Collection Information

Provenance

Gift from Waldo L. McAtee and accessioned, 1955 (1955 695ms).

Location of originals:

Originals of the photocopies are in the Historical Society of Pennsylvania, Philadelphia, PA.

Alternate formats available

Part of this collection is available on microfilm (Film 1390).

Early American History Note

This collection contains a typescript copy of Benjamin Smith Barton's account books, diary, and travel log for the period 1785-1803. The material includes a commonplace book, his notes from surveying the state's western boundary in 1785, and travel journals to Niagara and Virginia. It was compiled by Waldo Atlee and contains a manuscript he wrote.

Indexing Terms


Genre(s)

  • Commonplace Book
  • Maps and Surveys
  • Travel Narratives and Journals

Geographic Name(s)

  • New York (State) -- Description and travel.
  • Niagara Falls (N.Y. and Ont.)
  • Ohio -- Description and travel.
  • Pennsylvania -- Description and travel.
  • Virginia -- Description and travel.

Personal Name(s)

  • Barton, Benjamin Smith, 1766-1815
  • McAtee, W. L.(Waldo Lee),1883-1962

Subject(s)

  • Colony and State Specific History
  • Pennsylvania History
  • Surveying -- Ohio.
  • Surveying -- Pennsylvania.
  • Surveying and Maps


Detailed Inventory

B B284.1 Journals and Notebooks from the Historical Society of Pennsylvania
  2 box Box 1-2

Includes photocopies of journals and notebooks by Barton include his survey of the boundary of western Pennsylvania and Ohio, 1785; a commonplace book, 1789; journey through New York to Niagara Falls, 1797; Pennsylvania journal, 1798; visit to Virginia, 1802 (published); Salt Pond Mountain, Virginia, 1806; notes on vertebrates and miscellany.

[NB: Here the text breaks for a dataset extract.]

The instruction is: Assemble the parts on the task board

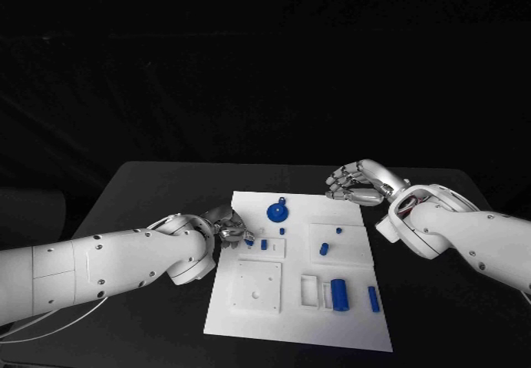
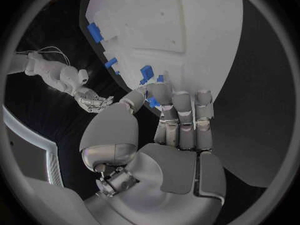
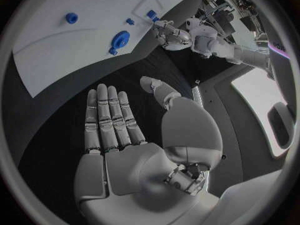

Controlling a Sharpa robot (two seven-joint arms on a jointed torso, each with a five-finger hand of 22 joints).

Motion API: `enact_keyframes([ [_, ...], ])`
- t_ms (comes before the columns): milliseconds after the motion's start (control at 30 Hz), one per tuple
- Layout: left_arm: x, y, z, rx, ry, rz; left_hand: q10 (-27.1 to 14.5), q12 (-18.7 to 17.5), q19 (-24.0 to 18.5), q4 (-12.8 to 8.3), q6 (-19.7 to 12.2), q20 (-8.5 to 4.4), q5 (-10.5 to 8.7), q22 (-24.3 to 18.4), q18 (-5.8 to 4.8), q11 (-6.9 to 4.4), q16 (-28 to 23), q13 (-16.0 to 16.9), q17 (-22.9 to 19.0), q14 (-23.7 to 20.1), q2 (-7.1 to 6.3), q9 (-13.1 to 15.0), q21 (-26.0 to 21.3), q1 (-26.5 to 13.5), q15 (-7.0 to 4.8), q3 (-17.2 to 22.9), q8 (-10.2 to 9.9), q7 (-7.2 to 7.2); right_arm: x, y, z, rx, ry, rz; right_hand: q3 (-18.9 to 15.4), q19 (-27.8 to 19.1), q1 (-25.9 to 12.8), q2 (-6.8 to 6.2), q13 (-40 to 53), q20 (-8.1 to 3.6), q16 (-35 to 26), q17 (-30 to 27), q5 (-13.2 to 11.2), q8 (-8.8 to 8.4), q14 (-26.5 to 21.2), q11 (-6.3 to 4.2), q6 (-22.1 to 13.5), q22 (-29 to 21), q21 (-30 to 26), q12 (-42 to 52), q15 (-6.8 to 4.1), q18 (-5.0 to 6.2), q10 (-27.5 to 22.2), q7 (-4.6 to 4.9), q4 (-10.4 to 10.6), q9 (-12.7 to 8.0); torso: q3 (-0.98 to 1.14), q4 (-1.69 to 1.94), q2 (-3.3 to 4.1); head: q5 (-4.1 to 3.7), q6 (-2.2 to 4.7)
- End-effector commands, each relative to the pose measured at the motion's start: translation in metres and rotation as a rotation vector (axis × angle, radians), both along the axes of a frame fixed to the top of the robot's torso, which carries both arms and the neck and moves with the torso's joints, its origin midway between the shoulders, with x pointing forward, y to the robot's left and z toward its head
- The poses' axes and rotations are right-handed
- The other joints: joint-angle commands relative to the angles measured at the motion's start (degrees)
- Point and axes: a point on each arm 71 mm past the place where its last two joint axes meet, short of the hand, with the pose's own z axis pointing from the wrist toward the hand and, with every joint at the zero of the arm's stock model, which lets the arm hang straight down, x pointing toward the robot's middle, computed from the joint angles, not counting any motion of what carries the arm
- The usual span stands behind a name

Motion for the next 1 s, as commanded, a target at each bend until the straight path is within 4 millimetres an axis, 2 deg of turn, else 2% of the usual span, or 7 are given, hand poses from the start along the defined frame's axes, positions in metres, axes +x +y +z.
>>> enact_keyframes([
  [33,-0.0001,-0.0022,-0.0009,0.016,0.002,-0.019,0.0,0.3,0.5,0.3,6.5,-7.04,0.37,1.2,0.53,-0.58,0.4,0.1,0.1,0.7,0.12,5.3,0.4,0.7,-0.78,0.2,0.2,-3.86,-0.0007,0.0009,0.0002,0.0,-0.001,0.012,-0.3,-0.4,0.3,-0.1,-0.1,0.11,-0.3,-0.1,0.2,0.06,0.2,0.1,-0.3,0.1,-0.3,-0.4,0.24,-0.57,0.4,-0.05,0.1,-0.1,-0.01,0.02,-0.01,-0.05,-0.09],
  [500,-0.0007,-0.0031,-0.0039,0.021,0.015,-0.029,0.0,0.4,0.5,0.3,6.5,-7.05,0.42,1.2,0.52,-0.59,0.4,0.2,0.1,0.7,0.12,5.3,0.4,0.7,-0.78,0.1,0.1,-3.86,-0.0005,0.0003,0.0,0.003,0.003,0.01,-0.3,-0.4,0.3,-0.06,-0.1,0.14,-0.3,-0.1,0.5,0.09,0.2,0.09,-0.3,0.2,-0.3,-0.5,0.23,-0.53,0.5,-0.06,0.1,-0.1,0.02,0.03,-0.02,-0.1,-0.36],
  [1000,-0.0004,-0.001,-0.0047,0.038,0.015,-0.035,-0.1,0.4,0.5,0.3,6.6,-7.07,0.44,1.2,0.52,-0.59,0.5,0.2,0.2,0.7,0.09,5.3,0.5,0.7,-0.78,0.1,0.1,-3.87,-0.0005,0.0002,0.0,0.003,0.002,0.01,-0.4,-0.4,0.3,-0.08,-0.1,0.16,-0.3,-0.2,0.6,0.11,0.2,0.09,-0.3,0.2,-0.4,-0.6,0.23,-0.52,0.6,-0.06,0.2,-0.1,-0.01,0.0,-0.01,-0.11,-0.33],
])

Location of originals: Originals are located at the Historical Society of Pennsylvania

B B284.2 McAtee, W. L.(Waldo Lee),1883-1962.
Journals and Note-books of Benjamin Smith Barton, 1785-1806
  2 volume(s) 275 pages volume 1-2

An unpublished manuscript which includes an introduction with biographical and bibliographical notes, an annotated glossary-index, and an indexed bibliography of works referred to in the various journals.